Algorithms, data structures and computability
The aim of this module is to help you become a computational problem solver. You’ll learn techniques to efficiently solve computational problems and apply them using the Python programming language. You’ll also learn about the limitations of computing: which problems can’t be solved algorithmically or for which no efficient solutions are known. This is the module for you if – whatever your field – you need to implement an efficient algorithm or to understand both the power and the limitations of computing. Though the focus is on the underlying ideas, you’ll also work with some mathematical concepts and notation.
What you will study
You’ll learn to take a problem and state it precisely in order that it can be solved with a computer. In other words, you’ll learn to express the problem in a way which allows you to write an algorithm for solving it. However, not all algorithms are equally good solutions. For that reason, you’ll also learn how to analyse the speed and efficiency of algorithms and establish whether an algorithm really does what it is supposed to do. Finally, you’ll delve into the very foundations of computing. You’ll learn which problems cannot be solved with an algorithm. You’ll also learn what the limits are on the speed with which algorithms can solve many important practical problems.
The module comprises three parts, each ending with an assignment:
In the first part, you’ll learn about the basic data structures for organising data, like lists, stacks, queues, dictionaries, and sets. You’ll also learn how to analyse the complexity of an algorithm and how to measure its runtime.
The second part covers two non-linear data structures: trees and graphs. The former can represent hierarchical data and the latter can model social, transport and other kinds of networks. The main focus of the second part are algorithmic techniques like search (brute-force, breadth-first and depth-first), divide and conquer, recursion and greedy algorithms. These are general-purpose techniques for solving a wide range of problems.
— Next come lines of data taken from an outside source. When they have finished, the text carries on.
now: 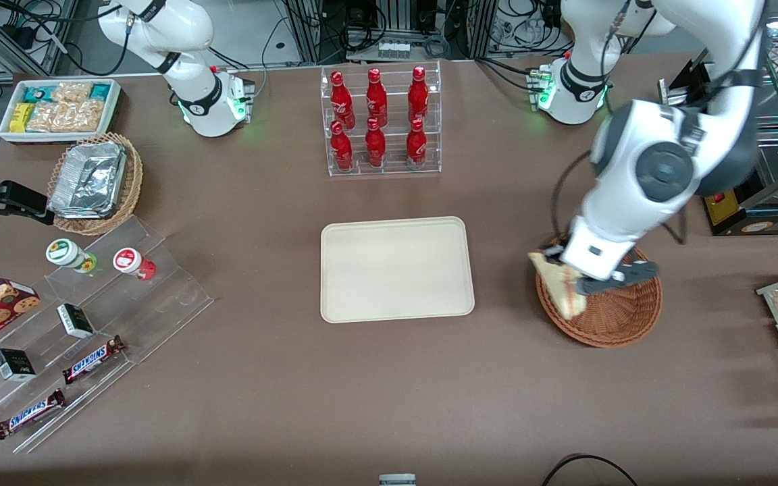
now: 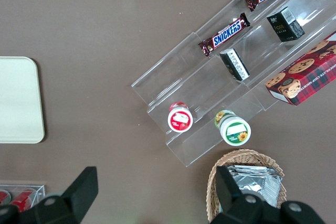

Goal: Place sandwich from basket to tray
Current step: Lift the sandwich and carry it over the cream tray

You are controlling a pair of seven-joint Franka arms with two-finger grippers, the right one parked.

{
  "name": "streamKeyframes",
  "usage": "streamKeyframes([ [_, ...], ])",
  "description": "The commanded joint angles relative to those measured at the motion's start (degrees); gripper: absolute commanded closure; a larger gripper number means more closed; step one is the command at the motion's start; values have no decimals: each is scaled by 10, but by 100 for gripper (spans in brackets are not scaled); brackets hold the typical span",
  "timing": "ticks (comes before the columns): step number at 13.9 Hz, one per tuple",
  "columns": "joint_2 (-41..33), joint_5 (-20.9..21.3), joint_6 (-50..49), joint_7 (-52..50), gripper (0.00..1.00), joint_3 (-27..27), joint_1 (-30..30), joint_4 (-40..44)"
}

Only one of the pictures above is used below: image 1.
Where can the white power strip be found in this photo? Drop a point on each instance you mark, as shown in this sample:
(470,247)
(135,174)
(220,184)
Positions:
(394,48)

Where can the green lid sunflower cup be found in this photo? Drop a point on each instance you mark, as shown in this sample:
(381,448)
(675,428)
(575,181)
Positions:
(65,253)

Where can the white plastic snack bin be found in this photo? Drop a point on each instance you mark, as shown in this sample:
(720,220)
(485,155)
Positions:
(58,139)

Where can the yellow snack packet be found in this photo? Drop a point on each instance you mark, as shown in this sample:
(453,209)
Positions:
(21,118)

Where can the small grey device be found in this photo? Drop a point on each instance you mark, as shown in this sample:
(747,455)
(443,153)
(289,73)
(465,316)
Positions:
(397,480)

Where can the clear cookie bag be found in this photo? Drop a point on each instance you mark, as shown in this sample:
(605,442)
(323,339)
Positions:
(88,116)
(73,92)
(50,117)

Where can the beige plastic tray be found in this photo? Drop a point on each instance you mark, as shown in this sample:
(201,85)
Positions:
(396,270)

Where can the triangular sandwich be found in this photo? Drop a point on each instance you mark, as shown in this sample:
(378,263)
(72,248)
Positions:
(560,290)

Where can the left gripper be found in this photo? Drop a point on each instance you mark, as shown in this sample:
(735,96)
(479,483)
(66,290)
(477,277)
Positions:
(555,254)

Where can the red lid strawberry cup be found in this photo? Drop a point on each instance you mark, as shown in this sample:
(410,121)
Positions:
(129,260)

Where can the aluminium frame rack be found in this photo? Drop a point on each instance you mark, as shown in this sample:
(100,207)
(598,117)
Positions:
(308,34)

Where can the clear acrylic bottle rack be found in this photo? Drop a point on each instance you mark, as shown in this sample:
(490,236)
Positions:
(396,135)

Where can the red cola bottle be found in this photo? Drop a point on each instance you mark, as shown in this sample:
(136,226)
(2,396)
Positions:
(416,145)
(375,145)
(418,98)
(342,147)
(342,101)
(376,100)

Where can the yellow emergency stop box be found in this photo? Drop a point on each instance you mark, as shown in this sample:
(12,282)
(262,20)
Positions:
(723,210)

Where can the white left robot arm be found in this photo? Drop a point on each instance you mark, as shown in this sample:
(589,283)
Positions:
(666,169)

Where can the clear acrylic stepped shelf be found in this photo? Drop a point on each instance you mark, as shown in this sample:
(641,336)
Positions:
(173,297)

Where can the oval light wicker basket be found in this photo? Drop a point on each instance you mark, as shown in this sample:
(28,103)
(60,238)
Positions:
(134,182)

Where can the small black carton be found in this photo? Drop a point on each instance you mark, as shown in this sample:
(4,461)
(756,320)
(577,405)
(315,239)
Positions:
(75,322)
(14,364)

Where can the round brown wicker basket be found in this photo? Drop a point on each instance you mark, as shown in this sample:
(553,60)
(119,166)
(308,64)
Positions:
(618,317)

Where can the Snickers chocolate bar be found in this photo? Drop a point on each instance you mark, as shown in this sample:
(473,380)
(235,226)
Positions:
(92,359)
(30,414)

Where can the stacked aluminium foil trays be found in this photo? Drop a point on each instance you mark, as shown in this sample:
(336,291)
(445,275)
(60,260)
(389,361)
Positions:
(88,179)

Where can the teal snack packet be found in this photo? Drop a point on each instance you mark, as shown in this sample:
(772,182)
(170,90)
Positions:
(100,92)
(36,94)

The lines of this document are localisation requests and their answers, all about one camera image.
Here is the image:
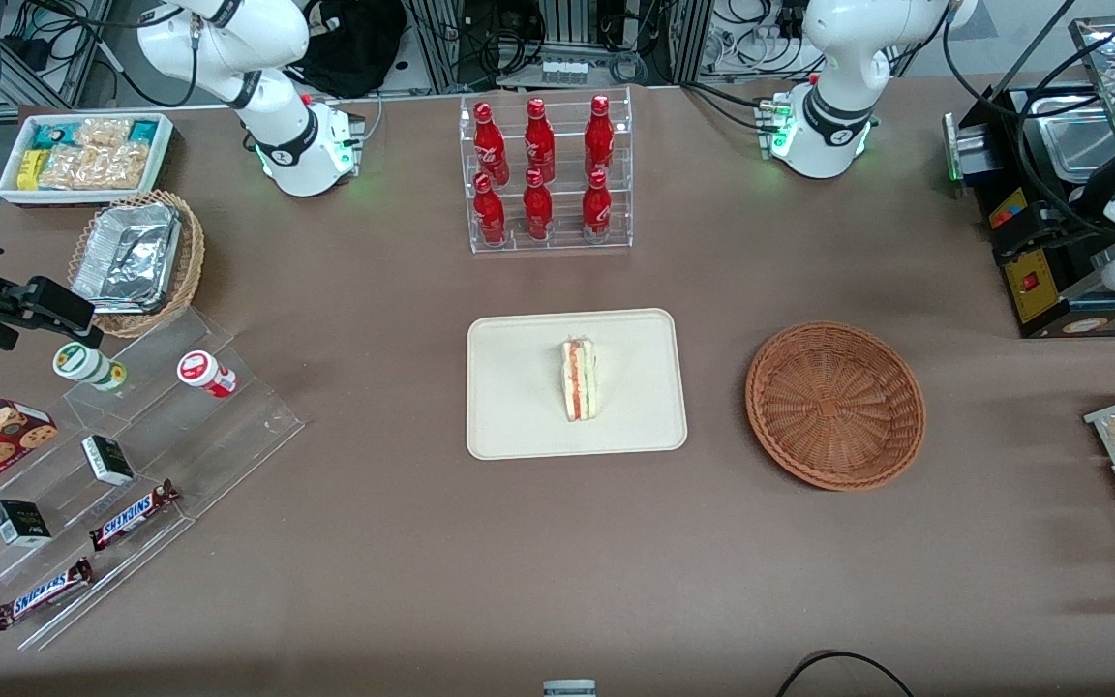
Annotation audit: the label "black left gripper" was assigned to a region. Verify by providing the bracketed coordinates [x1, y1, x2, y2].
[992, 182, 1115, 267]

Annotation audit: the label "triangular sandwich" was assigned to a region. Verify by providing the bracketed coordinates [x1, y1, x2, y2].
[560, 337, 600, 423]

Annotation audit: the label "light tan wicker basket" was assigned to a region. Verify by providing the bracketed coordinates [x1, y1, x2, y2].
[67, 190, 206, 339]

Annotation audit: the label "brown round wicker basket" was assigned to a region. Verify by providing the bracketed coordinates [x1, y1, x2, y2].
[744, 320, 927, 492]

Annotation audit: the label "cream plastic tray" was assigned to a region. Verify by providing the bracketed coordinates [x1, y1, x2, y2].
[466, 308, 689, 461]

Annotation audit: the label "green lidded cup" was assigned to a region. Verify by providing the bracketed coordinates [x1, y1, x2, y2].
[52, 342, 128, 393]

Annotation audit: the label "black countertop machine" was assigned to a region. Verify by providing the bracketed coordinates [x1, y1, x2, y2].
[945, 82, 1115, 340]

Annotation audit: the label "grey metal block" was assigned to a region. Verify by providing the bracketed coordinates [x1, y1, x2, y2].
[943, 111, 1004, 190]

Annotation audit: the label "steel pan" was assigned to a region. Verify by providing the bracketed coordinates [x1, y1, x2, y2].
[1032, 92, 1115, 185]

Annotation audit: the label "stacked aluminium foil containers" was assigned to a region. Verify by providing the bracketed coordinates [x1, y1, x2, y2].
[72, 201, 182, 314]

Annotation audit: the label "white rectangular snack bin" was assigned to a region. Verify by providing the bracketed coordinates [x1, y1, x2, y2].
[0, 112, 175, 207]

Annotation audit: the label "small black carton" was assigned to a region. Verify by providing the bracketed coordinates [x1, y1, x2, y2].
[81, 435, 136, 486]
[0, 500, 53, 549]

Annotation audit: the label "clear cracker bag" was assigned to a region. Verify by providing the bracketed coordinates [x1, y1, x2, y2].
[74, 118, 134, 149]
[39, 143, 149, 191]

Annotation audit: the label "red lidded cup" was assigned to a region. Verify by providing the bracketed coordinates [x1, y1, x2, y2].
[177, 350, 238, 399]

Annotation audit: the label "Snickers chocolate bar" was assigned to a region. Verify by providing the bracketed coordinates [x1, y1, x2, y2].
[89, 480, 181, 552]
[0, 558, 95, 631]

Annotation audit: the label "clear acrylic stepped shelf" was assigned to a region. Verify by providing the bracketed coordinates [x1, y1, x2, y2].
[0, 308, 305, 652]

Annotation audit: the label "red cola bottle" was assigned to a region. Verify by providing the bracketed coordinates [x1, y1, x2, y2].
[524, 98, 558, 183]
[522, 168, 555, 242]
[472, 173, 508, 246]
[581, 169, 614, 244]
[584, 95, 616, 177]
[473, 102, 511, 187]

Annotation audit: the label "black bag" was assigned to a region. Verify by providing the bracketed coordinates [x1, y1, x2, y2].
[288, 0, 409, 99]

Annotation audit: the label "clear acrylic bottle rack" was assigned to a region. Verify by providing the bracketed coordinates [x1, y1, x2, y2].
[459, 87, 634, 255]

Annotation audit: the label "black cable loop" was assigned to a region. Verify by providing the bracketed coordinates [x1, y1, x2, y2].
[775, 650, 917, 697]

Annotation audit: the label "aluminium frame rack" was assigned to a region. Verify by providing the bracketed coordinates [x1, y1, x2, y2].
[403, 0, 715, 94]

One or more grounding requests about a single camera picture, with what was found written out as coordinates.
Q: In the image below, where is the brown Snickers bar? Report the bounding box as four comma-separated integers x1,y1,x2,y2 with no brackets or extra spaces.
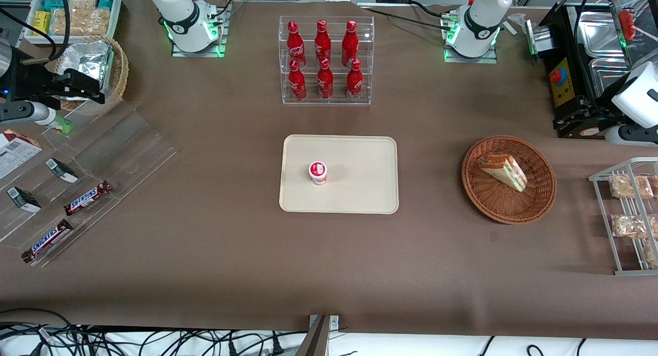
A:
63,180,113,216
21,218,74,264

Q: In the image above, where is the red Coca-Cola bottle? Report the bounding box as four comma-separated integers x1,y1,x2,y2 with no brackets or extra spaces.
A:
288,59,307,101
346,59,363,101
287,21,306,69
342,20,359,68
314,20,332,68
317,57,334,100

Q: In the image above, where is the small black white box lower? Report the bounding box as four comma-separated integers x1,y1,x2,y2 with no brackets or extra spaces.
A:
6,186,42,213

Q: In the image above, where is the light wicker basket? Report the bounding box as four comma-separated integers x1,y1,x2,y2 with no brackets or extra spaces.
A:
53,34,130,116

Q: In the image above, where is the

In the third part, you’ll further develop your understanding of graphs and algorithmic techniques (backtracking, dynamic programming). You’ll also learn about the limitations of computational problem solving (non-computability and the P ≠ NP conjecture).
To enrol on M269 to start in October, you must have:
You need an understanding or experience of computing; an understanding and experience of programming in Python; and some knowledge of mathematics – check if you’re ready for M269, with our self-assessed quiz.
If you’re not sure you’re ready, talk to an adviser.
You’ll have access to a module website, which includes:
- a week-by-week study planner
- course-specific materials
- audio and video content
- assessment details, instructions and guidance
- online tutorial access
- access to student and tutor group forums.
The module is delivered entirely using Jupyter notebooks which includes the module text and the code for the examples and exercises. The material is also available in PDF and HTML format and the code is also available in separate Python files.
You’ll need a desktop or laptop computer with an up-to-date version of 64-bit Windows 10 (note that Windows 7 is no longer supported) or macOS and broadband internet access.
Additional requirements for this module:
- 5GB free disk space
- Chrome, Firefox or Safari web browser (Microsoft Edge is not compatible with Jupyter).
To join in spoken conversations in tutorials we recommend a wired headset (headphones/earphones with a built-in microphone).
Our OU Study mobile App will operate on all current, supported, versions of Android and iOS. It's not available on Kindle.
It's also possible to access some module materials on a mobile phone, tablet device or Chromebook, however, as you may be asked to install additional software or use certain applications, you'll also require a desktop or laptop as described above.